One reason we’re sure that human cloning is possible is that it already happens frequently in nature: it ’s called having identical twins. Identical twins are produced when a single fertilized egg splits into two cell masses and becomes two people with identical DNA. They are only confused with fraternal twins (two different eggs that are fertilized separately but come to full term from the same womb at the same time) by people like Merle Haggard, who, when asked if his twin nephews were identical, replied, “One’s identical, but the other don’t look like anybody.”
JOKES NOT WORTH CLONING
Human cloning has produced almost as many bad jokes—mostly about cloning’s parallels to redneck reproductive practices—as the subject of sex with aliens. But one bit of wit stands out from the herd:The cloning of humans is on most of the lists of things to worry about from Science, along with behavior control, genetic engineering, transplanted heads, computer poetry and the unrestrained growth of plastic flowers.3
But does cloning create a perfect replica of the original? Ask a natural identical twin: she doesn’t think she is the same person as her exact DNA copy for the simple reason that she’s had different experiences from her copy. She ’s had different influences on the development of her personality; she has different memories, different reference points; she ’s made different connections, found different meanings. In developmental psychology, this provides a fascinating experimental model for investigating the old nature vs. nurture conundrum, as in the pair of developmental psychologists who had twins: one they called John, and the other, Control.
So just how identical do identical twins turn out to be? Not so much. Certainly not so much that in critical situations an outside observer can’t distinguish one from the other.
Reggie married one of a pair of identical twins. Less than a year later, he was in court filing for a divorce.
“Okay,” the judge said, “tell the Court why you want a divorce.”
“Well,Your Honor,” Reggie began, “every once in a while my sister-in-law would come over for a visit, and because she and my wife are so identical-looking, every once in a while I’d end up making love to her by mistake.”
“Surely there must be some difference between the two women,” the judge said.
“You’d better believe there is a difference,Your Honor.That‘s why I want the divorce,” he replied.
More critical for our purposes are the experiential differences between identical twins.

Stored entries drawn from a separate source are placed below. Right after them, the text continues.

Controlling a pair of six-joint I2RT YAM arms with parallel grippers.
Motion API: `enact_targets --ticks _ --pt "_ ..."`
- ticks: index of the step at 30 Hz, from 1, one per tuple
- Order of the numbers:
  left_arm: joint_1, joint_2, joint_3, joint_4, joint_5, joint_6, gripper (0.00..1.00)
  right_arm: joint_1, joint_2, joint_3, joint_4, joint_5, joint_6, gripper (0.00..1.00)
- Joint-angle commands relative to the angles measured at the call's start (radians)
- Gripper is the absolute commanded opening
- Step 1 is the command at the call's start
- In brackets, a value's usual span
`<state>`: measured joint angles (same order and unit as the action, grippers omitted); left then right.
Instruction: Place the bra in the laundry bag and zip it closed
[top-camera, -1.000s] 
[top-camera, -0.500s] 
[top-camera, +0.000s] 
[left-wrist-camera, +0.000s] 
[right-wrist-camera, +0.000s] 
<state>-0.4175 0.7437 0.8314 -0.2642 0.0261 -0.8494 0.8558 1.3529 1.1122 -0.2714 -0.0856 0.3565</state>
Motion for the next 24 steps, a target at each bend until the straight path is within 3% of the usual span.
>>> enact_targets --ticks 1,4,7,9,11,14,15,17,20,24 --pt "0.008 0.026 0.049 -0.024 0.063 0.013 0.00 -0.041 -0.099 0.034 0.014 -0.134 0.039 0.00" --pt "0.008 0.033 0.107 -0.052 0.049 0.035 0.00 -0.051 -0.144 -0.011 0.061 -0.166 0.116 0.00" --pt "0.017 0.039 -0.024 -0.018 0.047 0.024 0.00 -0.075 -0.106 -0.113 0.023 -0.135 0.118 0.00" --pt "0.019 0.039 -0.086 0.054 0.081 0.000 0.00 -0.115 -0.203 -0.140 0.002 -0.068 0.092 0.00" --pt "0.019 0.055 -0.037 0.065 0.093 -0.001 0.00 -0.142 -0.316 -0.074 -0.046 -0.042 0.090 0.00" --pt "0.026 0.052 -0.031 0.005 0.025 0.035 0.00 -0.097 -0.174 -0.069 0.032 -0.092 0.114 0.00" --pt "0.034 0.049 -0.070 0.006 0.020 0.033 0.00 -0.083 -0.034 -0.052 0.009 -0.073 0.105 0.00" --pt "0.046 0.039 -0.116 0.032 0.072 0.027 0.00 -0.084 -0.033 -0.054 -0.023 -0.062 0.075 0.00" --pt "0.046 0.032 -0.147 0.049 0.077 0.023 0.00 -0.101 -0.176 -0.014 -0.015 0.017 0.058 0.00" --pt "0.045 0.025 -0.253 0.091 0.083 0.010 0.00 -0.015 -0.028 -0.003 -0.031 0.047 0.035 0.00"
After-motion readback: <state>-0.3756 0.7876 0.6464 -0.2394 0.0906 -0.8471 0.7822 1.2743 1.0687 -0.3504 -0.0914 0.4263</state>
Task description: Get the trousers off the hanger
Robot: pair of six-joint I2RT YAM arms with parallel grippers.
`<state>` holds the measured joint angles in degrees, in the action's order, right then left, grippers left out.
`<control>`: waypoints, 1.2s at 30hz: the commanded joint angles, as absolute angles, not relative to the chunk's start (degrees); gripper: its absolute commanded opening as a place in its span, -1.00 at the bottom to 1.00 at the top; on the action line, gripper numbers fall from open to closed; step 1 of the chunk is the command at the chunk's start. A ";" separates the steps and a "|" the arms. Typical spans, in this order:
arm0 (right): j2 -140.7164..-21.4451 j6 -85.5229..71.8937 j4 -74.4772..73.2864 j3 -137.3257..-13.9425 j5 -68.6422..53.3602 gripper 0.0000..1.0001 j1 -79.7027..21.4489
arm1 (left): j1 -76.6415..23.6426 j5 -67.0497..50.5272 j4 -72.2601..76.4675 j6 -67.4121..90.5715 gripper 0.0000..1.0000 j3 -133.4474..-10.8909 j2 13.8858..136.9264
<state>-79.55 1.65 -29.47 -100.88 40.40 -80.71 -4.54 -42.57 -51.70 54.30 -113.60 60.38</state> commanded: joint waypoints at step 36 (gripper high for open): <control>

Consider these two men sitting next to each other in a Boston pub. After a while, one
looks at the other and says, “I can’t help but think, from listening to you, that you’re from Ireland.” The other guy responds proudly, “Yes, that I am!” The first guy says, “So am I! And whereabouts from Ireland might you be?” The other guy answers, “I’m from Dublin, I am.” The first guy responds, “Sure and begorra, and so am I! And what street did you live on in Dublin?” The other guy says, “A lovely little area it was, I lived on McCleary Street in the old central part of town.” The first guy says, “Faith and it’s a small world, so did I! And to what school would you have been going?” The second guy says, “St. Mary’s.” The first guy gets really excited, and says, “And so did I. Tell me, what year did you graduate?” The other guy answers, “Well, now, I graduated in 1964.” The first guy exclaims, “The Good Lord must be smiling down upon us! I can hardly believe our good luck at winding up in the same bar tonight. Can you believe it, I graduated from St. Mary’s in 1964 my own self.” About this time, another guy walks into the bar, sits down, and orders a beer. The bartender walks over shaking his head and mutters, “It’s going to be a long night, the Murphy twins are drunk again.”